Quoiqu’il semble que ces jours sombres sont loin de nous et que nous pouvons célébrer la grandeur de ces intellectuels et s’affliger du sort des victimes des génocides du vingtième siècle, d’autres vies sont toutefois dramatiquement.exclues de l’affliction. Comme Judith Butler nous le rappelle dans son Frames of War, la tragédie non résolue de la vie politique contemporaine est que certaines vies ne comptent pas comme les autres et ne sont pas considérées dignes d’être des sujets à part entière. Quand des enfants palestiniens sont utilisés comme boucliers humains, suggère-t-elle, ils sont inscrits et confinés au domaine du non-humain, et sont déjà transformés en objectifs militaires légitimes. Ce ne sont plus des sujets, ce sont des vies qui peuvent être perdues pour garantir la vie de ceux qui existent. Comme Kahanovich l’établit dans son interview, le Palestinien, ou l’Arabe dépouillé de son statut de sujet, est le non-vivant qui pouvait et peut continuer à être perdu pour protéger ceux qui ont été élevés au statut de sujets à part entière dans la sensibilité occidentale et européenne.

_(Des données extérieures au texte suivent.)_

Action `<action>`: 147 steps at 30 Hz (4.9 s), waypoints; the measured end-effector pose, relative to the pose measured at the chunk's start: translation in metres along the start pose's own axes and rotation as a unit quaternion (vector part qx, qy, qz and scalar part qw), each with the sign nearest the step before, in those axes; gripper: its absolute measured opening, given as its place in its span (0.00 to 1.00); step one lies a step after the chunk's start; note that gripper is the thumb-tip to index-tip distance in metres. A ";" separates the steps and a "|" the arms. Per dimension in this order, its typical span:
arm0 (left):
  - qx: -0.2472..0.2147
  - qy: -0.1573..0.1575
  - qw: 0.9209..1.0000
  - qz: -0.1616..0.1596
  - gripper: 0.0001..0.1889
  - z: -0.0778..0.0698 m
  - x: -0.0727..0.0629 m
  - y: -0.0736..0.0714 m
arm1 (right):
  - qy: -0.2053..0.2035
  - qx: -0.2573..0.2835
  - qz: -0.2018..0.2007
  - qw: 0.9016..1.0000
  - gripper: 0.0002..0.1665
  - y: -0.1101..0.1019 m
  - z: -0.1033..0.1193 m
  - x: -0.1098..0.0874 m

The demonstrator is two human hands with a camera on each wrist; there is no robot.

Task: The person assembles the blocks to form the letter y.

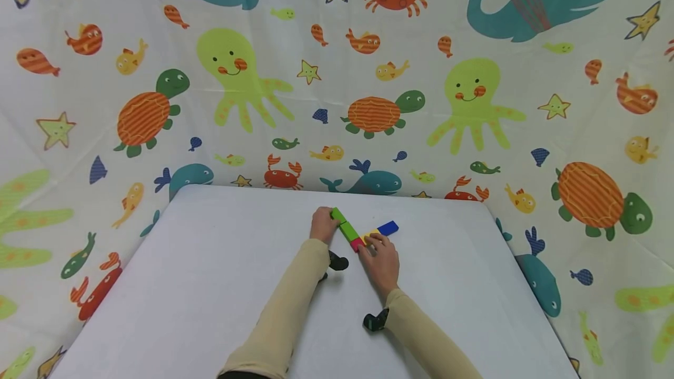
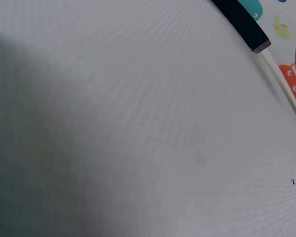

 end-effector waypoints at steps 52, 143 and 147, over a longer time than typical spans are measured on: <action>0.014 -0.017 1.000 0.015 0.18 -0.005 -0.001 0.004 | 0.012 0.000 0.013 1.000 0.22 0.000 -0.002 0.004; 0.031 0.210 0.849 0.485 0.26 0.015 -0.134 -0.006 | 0.006 0.001 0.009 1.000 0.21 -0.002 0.007 -0.005; 0.036 0.205 0.860 0.465 0.26 0.014 -0.128 -0.006 | 0.009 0.001 0.013 1.000 0.21 -0.002 0.007 -0.005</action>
Point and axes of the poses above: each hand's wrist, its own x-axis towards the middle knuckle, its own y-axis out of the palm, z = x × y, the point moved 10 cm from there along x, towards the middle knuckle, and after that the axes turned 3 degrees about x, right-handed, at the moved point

Clairement, la liberté universitaire est un principe inviolable qui devrait être défendu, mais cela reste une illusion pour les Palestiniens sous occupation depuis 1948. La campagne BDS n’affaiblit pas les espaces neutres et libéraux de connaissances essentielles, comme ses détracteurs modérés la présentent souvent, elle représente plutôt le début d’un processus qui vise à étendre cette liberté à tous.